▸ Your instructions
Only one portion of the data is to be written out: from the line bearing "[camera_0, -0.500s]" through the line bearing "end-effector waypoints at". Write it exactly as it appears.

▸ Task inputs
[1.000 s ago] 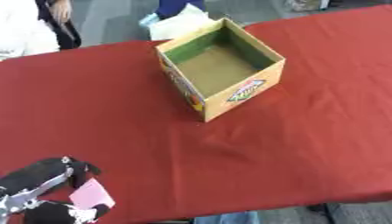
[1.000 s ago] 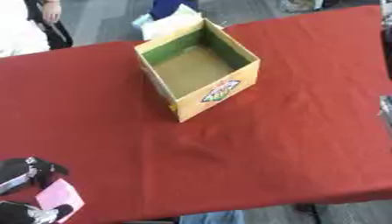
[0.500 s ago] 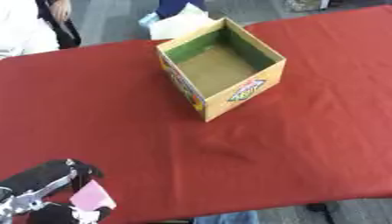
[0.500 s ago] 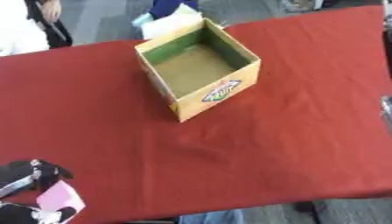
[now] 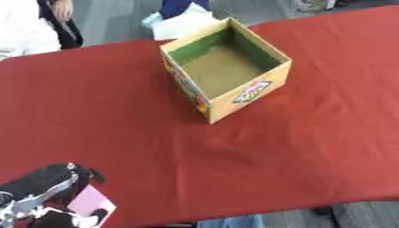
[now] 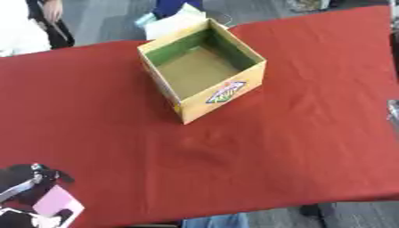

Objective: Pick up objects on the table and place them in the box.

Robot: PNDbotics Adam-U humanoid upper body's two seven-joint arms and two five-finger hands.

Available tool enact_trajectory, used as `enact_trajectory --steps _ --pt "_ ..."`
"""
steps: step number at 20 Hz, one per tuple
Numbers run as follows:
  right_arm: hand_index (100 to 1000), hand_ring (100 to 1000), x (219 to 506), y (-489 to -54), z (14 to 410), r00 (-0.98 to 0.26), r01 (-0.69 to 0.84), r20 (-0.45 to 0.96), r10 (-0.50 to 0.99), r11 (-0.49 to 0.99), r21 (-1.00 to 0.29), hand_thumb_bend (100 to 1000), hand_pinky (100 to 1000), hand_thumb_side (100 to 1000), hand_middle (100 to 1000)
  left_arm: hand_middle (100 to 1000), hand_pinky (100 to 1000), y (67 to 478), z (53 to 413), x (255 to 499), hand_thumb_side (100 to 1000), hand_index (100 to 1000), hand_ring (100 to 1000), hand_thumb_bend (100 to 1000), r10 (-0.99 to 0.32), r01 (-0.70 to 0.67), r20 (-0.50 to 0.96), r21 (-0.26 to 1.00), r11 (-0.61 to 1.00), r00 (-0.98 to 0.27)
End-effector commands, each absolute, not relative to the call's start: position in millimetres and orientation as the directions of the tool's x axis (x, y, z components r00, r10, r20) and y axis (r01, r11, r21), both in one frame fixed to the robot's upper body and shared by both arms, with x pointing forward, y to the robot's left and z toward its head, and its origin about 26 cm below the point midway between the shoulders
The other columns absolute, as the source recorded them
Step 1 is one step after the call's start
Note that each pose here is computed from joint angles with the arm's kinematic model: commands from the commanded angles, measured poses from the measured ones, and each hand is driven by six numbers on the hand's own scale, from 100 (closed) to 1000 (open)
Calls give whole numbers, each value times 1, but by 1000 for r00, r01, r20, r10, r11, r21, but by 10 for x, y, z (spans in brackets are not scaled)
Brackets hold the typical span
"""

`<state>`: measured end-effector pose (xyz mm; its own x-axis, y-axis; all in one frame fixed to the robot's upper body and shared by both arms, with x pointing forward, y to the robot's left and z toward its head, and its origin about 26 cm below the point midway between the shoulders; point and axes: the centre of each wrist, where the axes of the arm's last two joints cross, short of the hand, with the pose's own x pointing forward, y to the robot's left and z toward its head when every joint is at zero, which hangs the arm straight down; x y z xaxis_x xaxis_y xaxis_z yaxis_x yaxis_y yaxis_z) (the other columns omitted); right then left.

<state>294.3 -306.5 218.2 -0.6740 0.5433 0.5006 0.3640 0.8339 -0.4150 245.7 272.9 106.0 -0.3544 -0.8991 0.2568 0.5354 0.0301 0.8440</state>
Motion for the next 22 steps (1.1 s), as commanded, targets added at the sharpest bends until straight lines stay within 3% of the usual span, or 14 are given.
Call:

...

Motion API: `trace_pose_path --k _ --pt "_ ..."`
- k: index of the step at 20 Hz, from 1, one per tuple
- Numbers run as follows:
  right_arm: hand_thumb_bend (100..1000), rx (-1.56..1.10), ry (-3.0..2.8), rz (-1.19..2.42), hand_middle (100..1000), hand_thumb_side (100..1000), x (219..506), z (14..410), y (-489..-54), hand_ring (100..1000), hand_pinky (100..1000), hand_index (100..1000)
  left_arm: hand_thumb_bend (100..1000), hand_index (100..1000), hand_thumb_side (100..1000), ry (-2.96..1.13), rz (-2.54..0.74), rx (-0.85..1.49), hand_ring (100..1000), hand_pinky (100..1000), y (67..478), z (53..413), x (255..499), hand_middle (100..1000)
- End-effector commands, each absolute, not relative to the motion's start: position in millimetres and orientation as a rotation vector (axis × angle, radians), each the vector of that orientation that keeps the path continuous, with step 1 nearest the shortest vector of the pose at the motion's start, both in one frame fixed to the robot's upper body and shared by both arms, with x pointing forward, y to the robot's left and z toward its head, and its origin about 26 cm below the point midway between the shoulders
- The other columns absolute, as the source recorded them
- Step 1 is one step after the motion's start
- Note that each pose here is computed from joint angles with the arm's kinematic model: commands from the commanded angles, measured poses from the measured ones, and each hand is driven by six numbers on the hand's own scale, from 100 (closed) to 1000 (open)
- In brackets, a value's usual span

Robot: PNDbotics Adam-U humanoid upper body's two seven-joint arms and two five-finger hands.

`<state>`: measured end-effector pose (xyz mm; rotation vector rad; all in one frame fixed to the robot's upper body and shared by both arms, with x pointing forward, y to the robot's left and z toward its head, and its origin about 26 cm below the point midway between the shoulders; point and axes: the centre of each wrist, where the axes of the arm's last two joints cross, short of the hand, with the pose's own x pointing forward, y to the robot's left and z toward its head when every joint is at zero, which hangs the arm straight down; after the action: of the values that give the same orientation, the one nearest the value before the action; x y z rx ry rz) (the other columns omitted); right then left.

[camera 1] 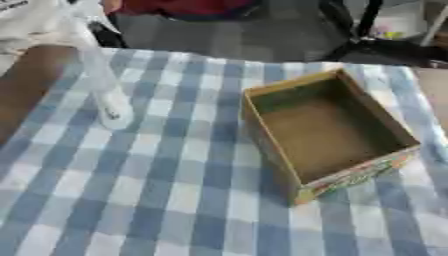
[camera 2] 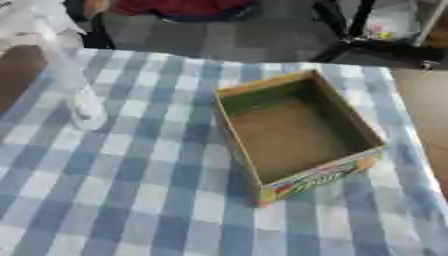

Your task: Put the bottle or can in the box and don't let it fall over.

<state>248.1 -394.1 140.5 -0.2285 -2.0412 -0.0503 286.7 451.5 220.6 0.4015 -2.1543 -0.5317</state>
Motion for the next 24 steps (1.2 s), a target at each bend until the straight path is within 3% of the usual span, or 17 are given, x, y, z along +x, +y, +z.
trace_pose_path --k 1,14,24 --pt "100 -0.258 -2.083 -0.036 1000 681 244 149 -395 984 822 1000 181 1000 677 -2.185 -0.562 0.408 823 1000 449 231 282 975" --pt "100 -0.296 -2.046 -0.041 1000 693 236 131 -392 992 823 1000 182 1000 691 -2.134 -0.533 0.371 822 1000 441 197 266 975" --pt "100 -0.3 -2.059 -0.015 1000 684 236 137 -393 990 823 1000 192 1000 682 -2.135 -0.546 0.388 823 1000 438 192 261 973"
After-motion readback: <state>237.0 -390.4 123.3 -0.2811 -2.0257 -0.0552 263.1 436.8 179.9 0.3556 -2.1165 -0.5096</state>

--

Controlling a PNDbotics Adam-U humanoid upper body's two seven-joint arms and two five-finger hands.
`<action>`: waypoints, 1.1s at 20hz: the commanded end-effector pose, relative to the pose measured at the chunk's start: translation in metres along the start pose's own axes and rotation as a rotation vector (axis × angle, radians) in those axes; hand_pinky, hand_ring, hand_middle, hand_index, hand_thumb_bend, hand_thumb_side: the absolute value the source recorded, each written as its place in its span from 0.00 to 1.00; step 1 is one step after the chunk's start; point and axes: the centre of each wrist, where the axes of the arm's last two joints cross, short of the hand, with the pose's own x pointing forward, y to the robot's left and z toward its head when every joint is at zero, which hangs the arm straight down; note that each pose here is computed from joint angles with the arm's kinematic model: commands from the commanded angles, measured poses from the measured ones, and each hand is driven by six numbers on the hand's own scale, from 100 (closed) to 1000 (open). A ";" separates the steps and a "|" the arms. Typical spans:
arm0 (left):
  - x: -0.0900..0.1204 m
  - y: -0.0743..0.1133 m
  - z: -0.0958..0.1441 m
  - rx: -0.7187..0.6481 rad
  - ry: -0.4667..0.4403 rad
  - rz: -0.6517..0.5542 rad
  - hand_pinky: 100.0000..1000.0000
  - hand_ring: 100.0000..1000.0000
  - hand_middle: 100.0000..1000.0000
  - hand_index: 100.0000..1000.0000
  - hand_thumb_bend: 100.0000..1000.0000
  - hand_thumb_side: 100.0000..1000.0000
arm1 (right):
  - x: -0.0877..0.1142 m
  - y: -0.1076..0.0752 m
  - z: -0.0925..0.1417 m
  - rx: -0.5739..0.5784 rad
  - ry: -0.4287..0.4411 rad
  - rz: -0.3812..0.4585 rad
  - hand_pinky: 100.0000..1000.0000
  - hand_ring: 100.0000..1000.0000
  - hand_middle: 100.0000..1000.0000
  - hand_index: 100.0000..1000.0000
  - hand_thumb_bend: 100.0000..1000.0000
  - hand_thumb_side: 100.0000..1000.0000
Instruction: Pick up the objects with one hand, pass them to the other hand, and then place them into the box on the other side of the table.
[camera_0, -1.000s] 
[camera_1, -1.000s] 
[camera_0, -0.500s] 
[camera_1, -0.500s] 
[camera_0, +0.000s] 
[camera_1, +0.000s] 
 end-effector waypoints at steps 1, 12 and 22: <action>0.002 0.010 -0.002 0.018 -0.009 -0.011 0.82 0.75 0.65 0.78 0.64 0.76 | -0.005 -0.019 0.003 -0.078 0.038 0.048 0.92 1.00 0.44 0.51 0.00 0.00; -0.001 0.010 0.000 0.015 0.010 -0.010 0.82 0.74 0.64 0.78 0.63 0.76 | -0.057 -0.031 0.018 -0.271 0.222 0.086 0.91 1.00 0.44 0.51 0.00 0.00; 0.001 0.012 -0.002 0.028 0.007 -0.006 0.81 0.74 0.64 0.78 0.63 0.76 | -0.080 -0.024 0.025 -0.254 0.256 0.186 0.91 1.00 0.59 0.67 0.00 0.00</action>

▸ Task output
[camera_0, -0.500s] 
[camera_1, -0.500s] 
[camera_0, +0.000s] 
[camera_1, +0.000s] 
 end-effector waypoints at steps 1, 12 and 22: <action>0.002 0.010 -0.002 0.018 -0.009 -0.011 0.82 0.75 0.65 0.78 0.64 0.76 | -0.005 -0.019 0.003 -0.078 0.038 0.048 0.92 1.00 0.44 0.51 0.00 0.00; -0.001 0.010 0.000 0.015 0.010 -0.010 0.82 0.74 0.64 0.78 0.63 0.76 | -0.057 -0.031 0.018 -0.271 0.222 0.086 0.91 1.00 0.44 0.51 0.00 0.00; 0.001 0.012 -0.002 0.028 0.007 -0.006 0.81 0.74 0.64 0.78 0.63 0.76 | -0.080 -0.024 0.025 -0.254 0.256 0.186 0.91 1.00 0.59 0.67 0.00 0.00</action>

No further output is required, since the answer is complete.